Employees who are satisfied with their WNW balance and the extent to which their resources are divided between work and nonwork domains can be considered to possess a resource surplus (Hobfoll, Citation2011; Hobfoll & Freedy, Citation1993). Not only should they feel that they have the time, energy and attention available to fend off stressors in either domain as resource-wise they are not thinly stretched, they should also be able to invest these resources to create new resources through a gain spiral. Avoiding resource loss should facilitate their experience of well-being (Halbesleben et al., Citation2014) while, at the same time, the resource gains that employees who experience WNW balance satisfaction cultivate should result in them assessing their quality of life (i.e. life satisfaction) positively (Diener, Citation2009; Pavot & Diener, Citation1993). Specifically, employees who are content with the way in which they manage work and nonwork demands should experience positive emotions in relation to their work and nonwork domains given the spillover/contagious nature of emotions (Heller & Watson, Citation2005). Furthermore, they are likely to feel satisfied with these domains as they would attribute the feelings of resource sufficiency to them (Shockley & Singla, Citation2011). This positive frame of mind should afford employees the headspace and energy to engage in recovery activities, particularly the active type, which is beneficial for well-being (e.g. Calderwood et al., Citation2016). Research that has explored unidimensional balance (WNW balance satisfaction) in relation to life satisfaction provides support for our reasoning (Grawitch et al., Citation2013; Haar et al., Citation2014).
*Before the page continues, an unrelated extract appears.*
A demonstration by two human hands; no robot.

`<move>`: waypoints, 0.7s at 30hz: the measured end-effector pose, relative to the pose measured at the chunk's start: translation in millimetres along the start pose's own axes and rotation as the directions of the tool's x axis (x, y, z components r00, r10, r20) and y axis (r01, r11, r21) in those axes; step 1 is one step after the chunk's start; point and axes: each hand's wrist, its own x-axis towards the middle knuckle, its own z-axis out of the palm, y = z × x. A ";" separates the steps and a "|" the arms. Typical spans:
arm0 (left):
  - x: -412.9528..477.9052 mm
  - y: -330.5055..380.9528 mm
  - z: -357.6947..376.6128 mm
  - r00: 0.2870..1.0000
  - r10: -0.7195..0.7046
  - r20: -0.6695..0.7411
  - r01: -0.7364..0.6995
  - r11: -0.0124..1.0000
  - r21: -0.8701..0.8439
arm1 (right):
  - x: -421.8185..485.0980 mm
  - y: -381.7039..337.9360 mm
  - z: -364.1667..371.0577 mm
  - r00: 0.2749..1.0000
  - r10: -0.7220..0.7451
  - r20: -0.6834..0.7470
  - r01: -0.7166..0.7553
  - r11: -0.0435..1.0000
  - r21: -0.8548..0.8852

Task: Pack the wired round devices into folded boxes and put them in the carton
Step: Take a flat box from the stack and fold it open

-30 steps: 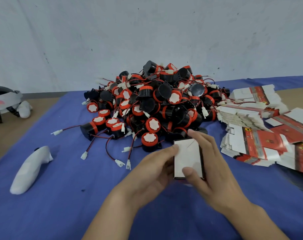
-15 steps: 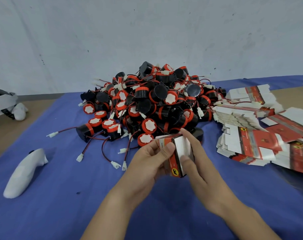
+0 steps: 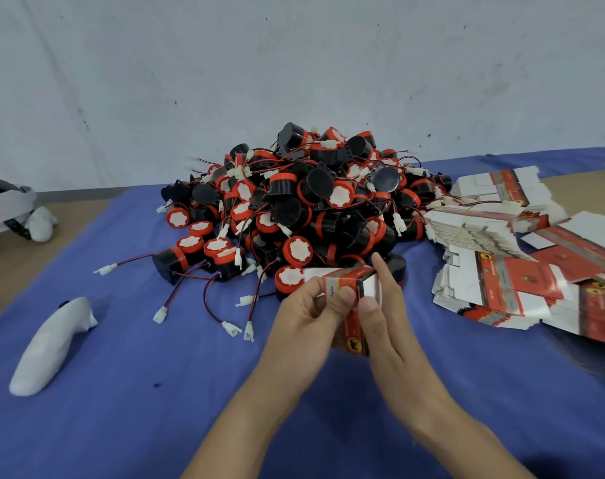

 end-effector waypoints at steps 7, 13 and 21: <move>-12.5 -17.1 -18.8 0.922 0.291 0.257 -0.356 0.370 0.858 | 14.4 6.6 -20.5 0.973 0.113 0.200 -0.068 0.974 -0.216; -9.1 -19.4 -17.8 0.901 0.276 0.334 -0.403 0.250 0.881 | 23.3 21.0 -40.7 0.942 0.206 0.266 -0.146 0.963 -0.228; -1.3 -3.9 -17.1 0.812 0.543 -0.214 -0.248 0.654 0.715 | 24.7 23.4 -62.1 0.948 0.216 0.232 -0.152 0.952 -0.264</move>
Similarly, balanced employees who perceive that they meet own and others’ role-related expectations (WNW balance effectiveness) should benefit from increased life satisfaction. On the one hand, knowledge regarding one’s ability to meet work and nonwork demands should likely in and of itself be stress-reducing and beneficial for employees’ well-being. Specifically, these employees won’t be plagued with worry about letting role partners down or any adverse consequences of failing to meet expectations. On the other hand, these employees are also likely to perceive themselves as competent, capable and in control of their lives. This resonates with propositions of self-determination theory whereby satisfying the need for competence significantly affects psychological well-being (Ryan & Deci, Citation2000). These positive self-views, which have been linked to increased life satisfaction (Azizli et al., Citation2015; Bowling et al., Citation2010; Unanue et al., Citation2017), constitute resources that balanced employees should acquire through gain spiral processes (Hobfoll & Freedy, Citation1993). Further resource gains involve that employees who perceive themselves to successfully meet work and nonwork expectations should have the capacity (i.e. attention, energy and time) to pursue opportunities inside and outside of work that contribute to their skill development and the formation of social capital, such as through networking or a voluntary role as coach of their child’s football team. Our reasoning along COR (Hobfoll, Citation2001) that WNW balance effectiveness contributes to life satisfaction is in line with a theoretical model of life satisfaction which regards (low) job-related tension and need satisfaction as predictive of life satisfaction (Erdogan et al., Citation2012). We therefore propose:

Hypothesis 2a: WNW balance satisfaction is positively related to life satisfaction.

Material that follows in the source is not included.